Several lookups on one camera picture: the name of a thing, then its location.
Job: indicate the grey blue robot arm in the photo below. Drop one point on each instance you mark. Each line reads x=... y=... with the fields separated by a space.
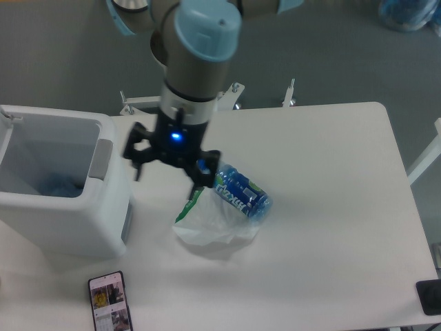
x=197 y=40

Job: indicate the white frame leg right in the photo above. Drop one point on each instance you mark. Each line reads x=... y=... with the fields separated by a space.
x=426 y=158

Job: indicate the blue plastic bag background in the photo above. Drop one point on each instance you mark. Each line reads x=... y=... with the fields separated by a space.
x=406 y=16

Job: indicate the black smartphone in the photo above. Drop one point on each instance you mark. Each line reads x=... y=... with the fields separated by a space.
x=108 y=301

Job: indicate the black device at table edge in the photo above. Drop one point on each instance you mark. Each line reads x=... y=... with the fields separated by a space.
x=429 y=296

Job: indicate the white table support frame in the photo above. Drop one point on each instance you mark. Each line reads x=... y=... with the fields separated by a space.
x=227 y=100

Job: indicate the white trash can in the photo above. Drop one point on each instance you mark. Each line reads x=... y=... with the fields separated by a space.
x=63 y=181

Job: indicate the white green plastic bag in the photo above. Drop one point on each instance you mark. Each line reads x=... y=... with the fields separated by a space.
x=206 y=219

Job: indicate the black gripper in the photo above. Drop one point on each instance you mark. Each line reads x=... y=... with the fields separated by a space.
x=177 y=141

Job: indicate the blue plastic water bottle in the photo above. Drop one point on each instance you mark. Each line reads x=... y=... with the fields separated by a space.
x=241 y=193
◇ ◇ ◇ ◇ ◇ ◇ ◇
#### [Problem]
A word-for-word copy of the entries is needed, with no pictures in it.

#### [Answer section]
Several lookups on one camera picture: the name of a thing, then its location.
Job: indicate the grey blue robot arm in the photo below. Drop one point on each instance you mark. Each line reads x=... y=... with the fields separated by a space.
x=197 y=40

Job: indicate the white frame leg right in the photo above. Drop one point on each instance you mark. Each line reads x=... y=... with the fields separated by a space.
x=426 y=158

Job: indicate the blue plastic bag background in the photo above. Drop one point on each instance you mark. Each line reads x=... y=... with the fields separated by a space.
x=406 y=16

Job: indicate the black smartphone in the photo above. Drop one point on each instance you mark. Each line reads x=... y=... with the fields separated by a space.
x=108 y=301

Job: indicate the black device at table edge in the photo above. Drop one point on each instance you mark. Each line reads x=... y=... with the fields separated by a space.
x=429 y=296

Job: indicate the white table support frame in the photo above. Drop one point on each instance you mark. Each line reads x=... y=... with the fields separated by a space.
x=227 y=100

Job: indicate the white trash can in the photo above. Drop one point on each instance you mark. Each line reads x=... y=... with the fields separated by a space.
x=63 y=181

Job: indicate the white green plastic bag in the photo above. Drop one point on each instance you mark. Each line reads x=... y=... with the fields separated by a space.
x=206 y=219

Job: indicate the black gripper in the photo above. Drop one point on each instance you mark. Each line reads x=... y=... with the fields separated by a space.
x=177 y=141

Job: indicate the blue plastic water bottle in the photo above. Drop one point on each instance you mark. Each line reads x=... y=... with the fields separated by a space.
x=241 y=193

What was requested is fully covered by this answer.